These Sensors can be used to measure distances and heights. A wide variety of models is available, including Laser Sensors, LED Sensors, Ultrasonic Sensors, Contact Sensors, Eddy Current Sensors, and more.
How to Interpret the Engineering Data
Optical Displacement Sensors
Diffuse-reflective Sensors and Regular-reflective Sensors
|Linearity Characteristic for Different Materials|
|Example: Characteristic of the ZX2-LD50 ||Example: Characteristic of the ZX2-LD50V |
This graph shows the amount of error in the measurement distance based on the material of the object.
The error values shown are based on the values at the measurement center distance after tuning is performed.
Lower error values indicate more accurate measurement and detection. When selecting a model, choose one that provides an acceptable level of error for your application.
This characteristic applies when both the Sensor and the object are stationary.
The X-axis displacement indicates the measurement distance displayed on the Amplifier Unit. The measurement distance displayed on the Amplifier Unit is 0 at the measurement center distance, positive when in the near side of the measurement range, and negative when in the far side of the measurement range.
|Example: Characteristic of the ZX2-LD50 ||Example: Characteristic of the ZX2-LD50 |
The angle characteristic plots the maximum value of the inclination of the workpiece and the error in the analog output within the measurement range.

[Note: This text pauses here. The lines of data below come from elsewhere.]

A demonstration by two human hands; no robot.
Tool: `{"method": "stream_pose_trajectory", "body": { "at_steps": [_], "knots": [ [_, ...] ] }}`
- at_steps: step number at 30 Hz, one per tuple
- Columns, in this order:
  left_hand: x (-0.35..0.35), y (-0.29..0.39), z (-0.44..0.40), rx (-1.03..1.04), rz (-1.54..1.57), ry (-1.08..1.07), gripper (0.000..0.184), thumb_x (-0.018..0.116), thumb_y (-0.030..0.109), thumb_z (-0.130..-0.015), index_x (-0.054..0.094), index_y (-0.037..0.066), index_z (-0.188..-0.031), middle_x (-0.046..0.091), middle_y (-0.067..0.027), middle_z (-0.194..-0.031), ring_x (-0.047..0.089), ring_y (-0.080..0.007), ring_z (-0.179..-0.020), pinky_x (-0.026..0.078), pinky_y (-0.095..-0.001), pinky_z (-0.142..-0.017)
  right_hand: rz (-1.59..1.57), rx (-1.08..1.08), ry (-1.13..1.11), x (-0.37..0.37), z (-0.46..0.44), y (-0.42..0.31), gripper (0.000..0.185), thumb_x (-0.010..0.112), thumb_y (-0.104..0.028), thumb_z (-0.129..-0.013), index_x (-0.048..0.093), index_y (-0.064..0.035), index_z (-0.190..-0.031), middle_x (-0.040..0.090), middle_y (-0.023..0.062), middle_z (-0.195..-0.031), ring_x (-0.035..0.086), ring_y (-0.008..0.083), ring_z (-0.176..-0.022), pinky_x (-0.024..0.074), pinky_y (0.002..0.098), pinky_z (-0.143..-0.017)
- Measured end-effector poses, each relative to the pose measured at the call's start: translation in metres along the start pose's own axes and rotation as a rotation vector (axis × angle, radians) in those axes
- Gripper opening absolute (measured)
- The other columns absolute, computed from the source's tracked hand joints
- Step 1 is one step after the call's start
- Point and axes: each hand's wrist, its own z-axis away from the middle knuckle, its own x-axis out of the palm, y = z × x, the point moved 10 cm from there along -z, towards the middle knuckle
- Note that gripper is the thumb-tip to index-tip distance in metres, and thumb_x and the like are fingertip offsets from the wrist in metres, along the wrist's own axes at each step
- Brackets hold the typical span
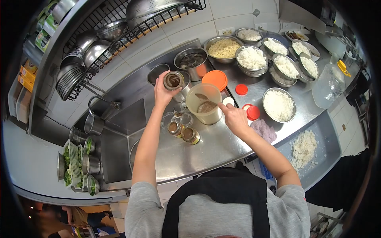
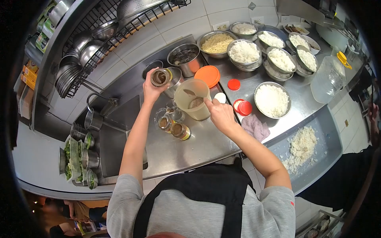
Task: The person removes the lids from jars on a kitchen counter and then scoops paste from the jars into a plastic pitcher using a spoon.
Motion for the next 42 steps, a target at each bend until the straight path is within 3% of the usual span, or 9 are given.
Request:
{"method": "stream_pose_trajectory", "body": {
  "at_steps": [10, 16, 19, 23, 29, 32, 34, 37, 42],
  "knots": [
    [0.01, 0.001, -0.003, -0.021, -0.057, -0.079, 0.071, 0.084, 0.016, -0.05, 0.051, 0.01, -0.113, 0.062, -0.0074, -0.104, 0.056, -0.0292, -0.096, 0.039, -0.043, -0.088, -0.019, 0.034, -0.059, -0.002, -0.005, 0.007, 0.038, 0.05, 0.0, -0.073, 0.059, -0.008, -0.109, 0.06, 0.0128, -0.075, 0.062, 0.0309, -0.063, 0.0476, 0.0416, -0.053],
    [0.017, 0.013, -0.007, 0.075, -0.261, -0.108, 0.068, 0.082, 0.019, -0.051, 0.052, 0.012, -0.111, 0.062, -0.0068, -0.102, 0.056, -0.0284, -0.097, 0.036, -0.0391, -0.089, -0.012, 0.051, -0.107, -0.01, -0.011, 0.006, 0.03, 0.051, -0.001, -0.074, 0.057, -0.0061, -0.102, 0.061, 0.0143, -0.076, 0.062, 0.032, -0.064, 0.0479, 0.0426, -0.053],
    [0.022, 0.02, -0.009, 0.137, -0.308, -0.146, 0.068, 0.082, 0.021, -0.051, 0.053, 0.013, -0.111, 0.061, -0.0061, -0.104, 0.055, -0.0272, -0.099, 0.034, -0.0412, -0.091, -0.064, 0.037, 0.097, -0.066, -0.02, -0.01, 0.032, 0.052, -0.001, -0.073, 0.058, -0.0077, -0.103, 0.059, 0.0139, -0.075, 0.062, 0.032, -0.061, 0.0479, 0.0422, -0.051],
    [0.033, 0.025, -0.011, 0.197, -0.365, -0.2, 0.066, 0.081, 0.021, -0.051, 0.053, 0.013, -0.111, 0.061, -0.0062, -0.105, 0.054, -0.0266, -0.102, 0.034, -0.0435, -0.091, -0.003, 0.051, 0.117, -0.081, -0.032, -0.023, 0.037, 0.05, -0.002, -0.075, 0.062, -0.0117, -0.108, 0.06, 0.0117, -0.077, 0.061, 0.0313, -0.062, 0.048, 0.0415, -0.053],
    [0.054, 0.054, -0.016, 0.226, -0.358, -0.381, 0.067, 0.08, 0.022, -0.049, 0.054, 0.016, -0.111, 0.061, -0.0036, -0.105, 0.054, -0.0267, -0.104, 0.029, -0.0491, -0.098, 0.301, -0.208, 0.19, -0.058, -0.072, -0.056, 0.031, 0.057, -0.01, -0.072, 0.061, -0.0036, -0.102, 0.053, 0.0079, -0.075, 0.06, 0.0218, -0.064, 0.0482, 0.0344, -0.049],
    [0.069, 0.053, -0.019, 0.227, -0.336, -0.605, 0.068, 0.079, 0.021, -0.047, 0.054, 0.015, -0.11, 0.061, -0.0052, -0.105, 0.054, -0.0268, -0.104, 0.031, -0.0487, -0.096, 0.426, -0.447, 0.241, -0.06, -0.081, -0.076, 0.024, 0.059, -0.013, -0.071, 0.062, -0.0007, -0.091, 0.052, 0.0069, -0.076, 0.058, 0.0192, -0.068, 0.0464, 0.0304, -0.047],
    [0.073, 0.058, -0.022, 0.225, -0.333, -0.679, 0.07, 0.078, 0.021, -0.046, 0.054, 0.014, -0.111, 0.061, -0.006, -0.104, 0.054, -0.027, -0.104, 0.034, -0.0452, -0.094, 0.593, -0.681, 0.113, -0.045, -0.077, -0.091, 0.016, 0.059, -0.015, -0.07, 0.063, -0.002, -0.08, 0.051, 0.0048, -0.076, 0.056, 0.0158, -0.069, 0.0441, 0.0264, -0.047],
    [0.084, 0.072, -0.018, 0.283, -0.264, -0.839, 0.071, 0.078, 0.016, -0.047, 0.052, 0.011, -0.113, 0.059, -0.0082, -0.105, 0.053, -0.0294, -0.104, 0.036, -0.0383, -0.093, 0.708, -0.717, 0.044, -0.04, -0.079, -0.088, 0.013, 0.061, -0.015, -0.07, 0.065, -0.0031, -0.073, 0.055, 0.0075, -0.078, 0.058, 0.0177, -0.066, 0.0473, 0.0289, -0.047],
    [0.083, 0.08, -0.02, 0.357, -0.256, -0.818, 0.068, 0.078, 0.017, -0.048, 0.053, 0.012, -0.111, 0.059, -0.0068, -0.102, 0.053, -0.0285, -0.101, 0.036, -0.0396, -0.093, 0.641, -0.63, -0.111, -0.029, -0.072, -0.071, 0.013, 0.06, -0.013, -0.073, 0.066, -0.0022, -0.078, 0.058, 0.0106, -0.079, 0.063, 0.0202, -0.066, 0.0489, 0.0309, -0.046]
  ]
}}
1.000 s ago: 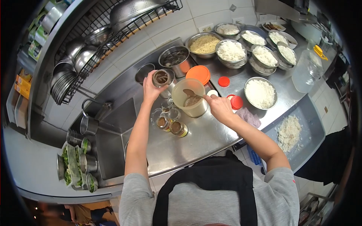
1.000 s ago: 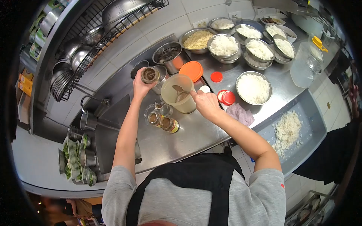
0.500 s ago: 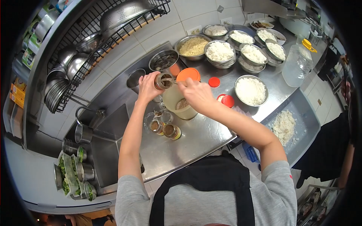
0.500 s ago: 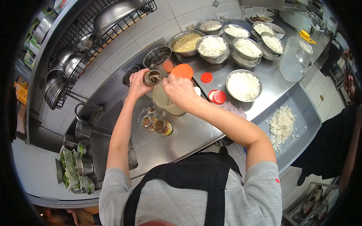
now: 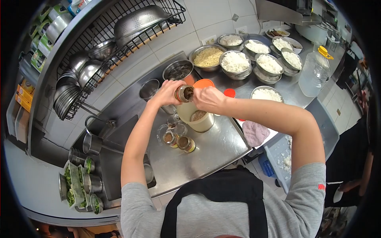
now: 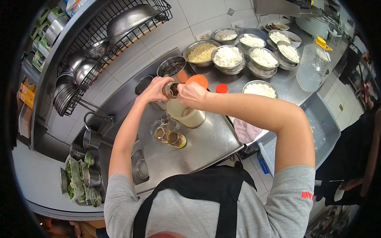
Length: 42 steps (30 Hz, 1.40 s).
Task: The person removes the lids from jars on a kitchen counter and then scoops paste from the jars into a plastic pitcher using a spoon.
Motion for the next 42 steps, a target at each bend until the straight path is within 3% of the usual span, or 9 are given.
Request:
{"method": "stream_pose_trajectory", "body": {
  "at_steps": [3, 9, 12, 16, 19, 32, 34, 36, 42],
  "knots": [
    [-0.01, 0.004, 0.004, 0.028, -0.123, 0.159, 0.068, 0.079, 0.015, -0.048, 0.053, 0.014, -0.111, 0.059, -0.0024, -0.106, 0.053, -0.0269, -0.104, 0.034, -0.0452, -0.097, -0.394, 0.185, -0.115, 0.008, 0.004, 0.015, 0.016, 0.058, -0.009, -0.076, 0.063, -0.0003, -0.088, 0.061, 0.0164, -0.084, 0.066, 0.0274, -0.072, 0.0532, 0.0371, -0.051],
    [-0.023, -0.01, 0.014, -0.021, 0.031, 0.377, 0.073, 0.08, 0.011, -0.048, 0.053, 0.013, -0.116, 0.061, -0.0039, -0.112, 0.054, -0.0273, -0.108, 0.029, -0.0485, -0.104, -0.431, 0.379, 0.035, -0.013, 0.002, 0.043, 0.017, 0.057, -0.009, -0.077, 0.06, 0.0015, -0.09, 0.061, 0.0175, -0.084, 0.066, 0.0291, -0.072, 0.054, 0.0375, -0.054],
    [-0.024, -0.014, 0.015, -0.044, -0.034, 0.398, 0.075, 0.08, 0.011, -0.05, 0.052, 0.012, -0.12, 0.061, -0.0048, -0.113, 0.054, -0.0277, -0.109, 0.03, -0.049, -0.103, -0.432, 0.321, 0.063, -0.01, 0.002, 0.034, 0.026, 0.058, -0.007, -0.074, 0.053, 0.004, -0.098, 0.058, 0.0179, -0.082, 0.064, 0.0287, -0.061, 0.0517, 0.038, -0.047],
    [-0.023, -0.008, 0.015, 0.003, 0.015, 0.394, 0.076, 0.081, 0.011, -0.051, 0.051, 0.013, -0.121, 0.061, -0.0047, -0.114, 0.055, -0.0278, -0.108, 0.03, -0.0495, -0.104, -0.418, 0.295, 0.037, -0.01, 0.003, 0.029, 0.025, 0.058, -0.007, -0.074, 0.053, 0.0033, -0.096, 0.058, 0.0178, -0.082, 0.064, 0.0286, -0.061, 0.0518, 0.0377, -0.048],
    [-0.023, -0.01, 0.015, -0.018, -0.032, 0.435, 0.078, 0.082, 0.012, -0.051, 0.051, 0.013, -0.123, 0.062, -0.0052, -0.112, 0.058, -0.028, -0.104, 0.031, -0.0502, -0.103, -0.467, 0.33, 0.078, -0.01, 0.0, 0.032, 0.016, 0.058, -0.008, -0.076, 0.061, 0.0027, -0.088, 0.061, 0.0172, -0.082, 0.066, 0.0283, -0.07, 0.0539, 0.0369, -0.053],
    [-0.018, -0.009, 0.014, -0.009, -0.104, 0.348, 0.07, 0.079, 0.015, -0.055, 0.052, 0.016, -0.119, 0.057, -0.0039, -0.121, 0.052, -0.0248, -0.114, 0.027, -0.0552, -0.104, -0.323, 0.312, 0.2, -0.014, -0.001, 0.032, 0.015, 0.058, -0.01, -0.076, 0.063, 0.0019, -0.084, 0.059, 0.0155, -0.079, 0.064, 0.0263, -0.062, 0.0519, 0.0354, -0.047],
    [-0.016, -0.009, 0.012, -0.011, -0.139, 0.318, 0.079, 0.082, 0.013, -0.052, 0.049, 0.015, -0.123, 0.055, -0.0026, -0.124, 0.049, -0.0252, -0.117, 0.026, -0.0536, -0.106, -0.315, 0.312, 0.224, -0.013, 0.0, 0.031, 0.016, 0.057, -0.01, -0.076, 0.063, 0.0016, -0.084, 0.059, 0.015, -0.078, 0.064, 0.0262, -0.062, 0.0519, 0.0352, -0.047],
    [-0.017, -0.006, 0.01, 0.007, -0.169, 0.294, 0.079, 0.082, 0.013, -0.051, 0.049, 0.015, -0.123, 0.055, -0.0025, -0.124, 0.049, -0.025, -0.117, 0.026, -0.0537, -0.106, -0.283, 0.244, 0.123, -0.004, 0.001, 0.026, 0.025, 0.057, -0.009, -0.075, 0.057, 0.0051, -0.095, 0.057, 0.0155, -0.082, 0.064, 0.0235, -0.059, 0.0497, 0.0342, -0.044],
    [-0.012, 0.003, 0.002, 0.076, -0.24, 0.189, 0.078, 0.082, 0.011, -0.05, 0.05, 0.014, -0.122, 0.055, -0.0032, -0.122, 0.049, -0.0242, -0.116, 0.025, -0.0544, -0.107, -0.273, 0.247, 0.0, 0.012, -0.003, 0.02, 0.025, 0.057, -0.009, -0.076, 0.059, 0.0032, -0.098, 0.06, 0.0161, -0.081, 0.066, 0.0249, -0.066, 0.0508, 0.0353, -0.049]
  ]
}}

At around -10.5° (the exact angle depends on the model), the amount of error increases due to regular-reflective light in relation to the optical axis of the Sensor. This affects Diffuse-reflective Sensors only.
The characteristic data are reference values. These characteristics depend on the detection conditions. Always test performance in your own operating environment. (For other details, refer to the datasheets and user's manual for each product.)